We first sought to determine whether the 153-Sm-EDTMP plus PS-341 combination would be more cytotoxic to myeloma cell lines in vitro than either agent alone. In our previous study we showed that exposing myeloma cell lines to 10 nM PS-341 for 16 hours leads to an approximate 25% cytotoxicity but renders them highly sensitive to killing by external beam ionizing radiation.¹³  To determine whether a similar radiosensitization of myeloma cells can be achieved by combining PS-341 and 153-Sm-EDTMP, 5 different myeloma lines were exposed to different concentrations of 153-Sm-EDTMP for 24 hours without or with PS-341, and their clonogenic ability was evaluated as described before.¹³  PS-341 (10 nM) marginally decreased the clonogenicity of the myeloma cells. 153-Sm-EDTMP (74 MBq/mL) alone reduced the colony number by 40% to 50%. In contrast, when cells were cotreated with PS-341 (10 nM) and 153-Sm-EDTMP (74 MBq/mL), there was a significant increase in the cell killing compared with the effect of either agent alone (Figure 1). For each of the cell lines, there was a significant interaction (nonadditive) effect in the Poisson regression models between PS-341 and 153-Sm-EDTMP (P < .001 for each cell line). Significant interactions for each of the cell lines were also observed using the ANOVA modeling approach. Overall, these data show that under in vitro conditions, PS-341 can enhance the efficacy of 153-Sm-EDTMP in a synergistic manner against myeloma cells.

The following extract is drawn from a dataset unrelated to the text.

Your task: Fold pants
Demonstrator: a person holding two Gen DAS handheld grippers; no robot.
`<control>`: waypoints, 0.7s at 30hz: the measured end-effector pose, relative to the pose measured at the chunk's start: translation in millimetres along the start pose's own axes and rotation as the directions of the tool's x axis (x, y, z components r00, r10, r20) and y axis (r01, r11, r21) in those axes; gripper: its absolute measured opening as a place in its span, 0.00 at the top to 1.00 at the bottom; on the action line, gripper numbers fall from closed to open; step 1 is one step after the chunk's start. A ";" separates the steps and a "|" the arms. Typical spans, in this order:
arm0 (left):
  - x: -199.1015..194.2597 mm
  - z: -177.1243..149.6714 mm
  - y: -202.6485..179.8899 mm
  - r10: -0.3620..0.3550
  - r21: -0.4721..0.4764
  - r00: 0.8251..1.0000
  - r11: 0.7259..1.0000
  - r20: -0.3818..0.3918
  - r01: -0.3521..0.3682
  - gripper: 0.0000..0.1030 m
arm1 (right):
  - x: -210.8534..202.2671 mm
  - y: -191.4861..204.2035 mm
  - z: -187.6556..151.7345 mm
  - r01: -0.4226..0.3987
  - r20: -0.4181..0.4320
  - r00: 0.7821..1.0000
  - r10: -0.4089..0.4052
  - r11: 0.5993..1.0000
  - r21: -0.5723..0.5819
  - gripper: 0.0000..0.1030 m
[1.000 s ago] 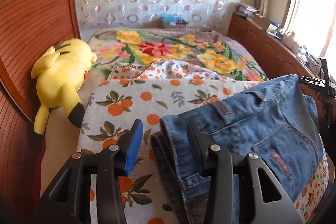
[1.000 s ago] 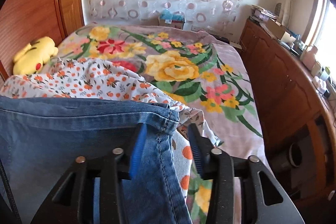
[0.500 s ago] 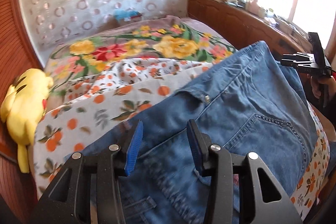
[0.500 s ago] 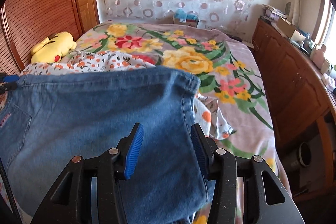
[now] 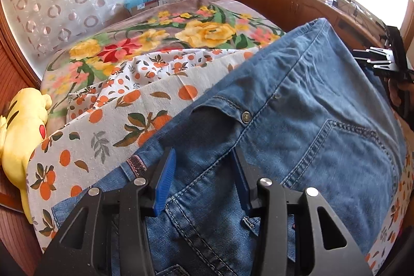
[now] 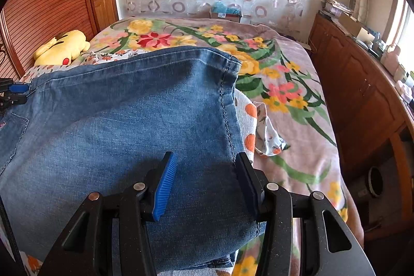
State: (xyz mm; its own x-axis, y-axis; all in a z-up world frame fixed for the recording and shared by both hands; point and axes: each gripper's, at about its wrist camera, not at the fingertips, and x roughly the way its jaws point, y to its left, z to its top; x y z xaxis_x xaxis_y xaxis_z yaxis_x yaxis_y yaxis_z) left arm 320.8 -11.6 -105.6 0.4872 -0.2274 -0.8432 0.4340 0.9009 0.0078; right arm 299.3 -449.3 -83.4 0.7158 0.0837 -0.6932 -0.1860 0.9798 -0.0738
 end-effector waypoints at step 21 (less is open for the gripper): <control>-59.1 11.2 0.9 0.057 -0.081 0.985 0.996 0.164 -0.044 0.91 | -7.5 1.4 -13.5 0.019 0.012 1.000 -0.019 1.000 0.021 0.52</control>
State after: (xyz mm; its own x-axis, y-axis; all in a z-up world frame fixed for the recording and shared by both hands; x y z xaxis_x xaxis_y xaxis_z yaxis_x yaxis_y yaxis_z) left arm 300.8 -1.5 -49.8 0.6284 -0.2335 -0.7420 0.3492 0.9370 0.0008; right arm 284.6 -450.9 -88.0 0.7276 0.0669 -0.6828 -0.1580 0.9848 -0.0719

In our previous study we delineated the mechanism of PS-341–mediated sensitization of myeloma cells to ionizing radiation; PS-341 inhibited the antiapoptotic property of NF-κB and up-regulated CD95/CD95L interaction.¹³  We therefore wanted to ascertain whether PS-341 was increasing sensitization of myeloma cells by activation of apoptotic pathways initiated by 153-Sm-EDTMP. The induction of apoptosis of 5TGM1 and KAS 6/1 myeloma cell lines was evaluated following incubation with PS-341 with or without 153-Sm-EDTMP. The combination of annexin-V and PI staining was used to simultaneously quantify live, apoptotic, and necrotic cells. For both cell lines, a significant reduction in viable cells was detected (Figure 2A).

The mechanism of induction of cell death following PS-341 and/or 153-Sm-EDTMP was examined using 5TGM1 and KAS 6/1 myeloma cell lines. Lysates were prepared from cells that were treated with PS-341 (10 nM) and/or 153-Sm-EDTMP (74 MBq/mL) for 12 hours, and immunoblotting was performed with antibodies to caspase 3 (Figure 2B). For both cell lines, treatment with 153-Sm-EDTMP resulted in cleavage of procaspase 3 that was much greater in cells cotreated with PS-341 and 153-Sm-EDTMP, demonstrating that apoptotic pathways participated in cell death. Immunoblottings with anti–poly (ADP-ribose) polymerase (PARP) antibody confirmed the increased caspase 3–mediated cleavage of 116-kDa PARP protein to an 85-kDa polypeptide. Anti-β actin antibody confirmed equal loading of total protein in each lane of the Western blot (Figure 2B).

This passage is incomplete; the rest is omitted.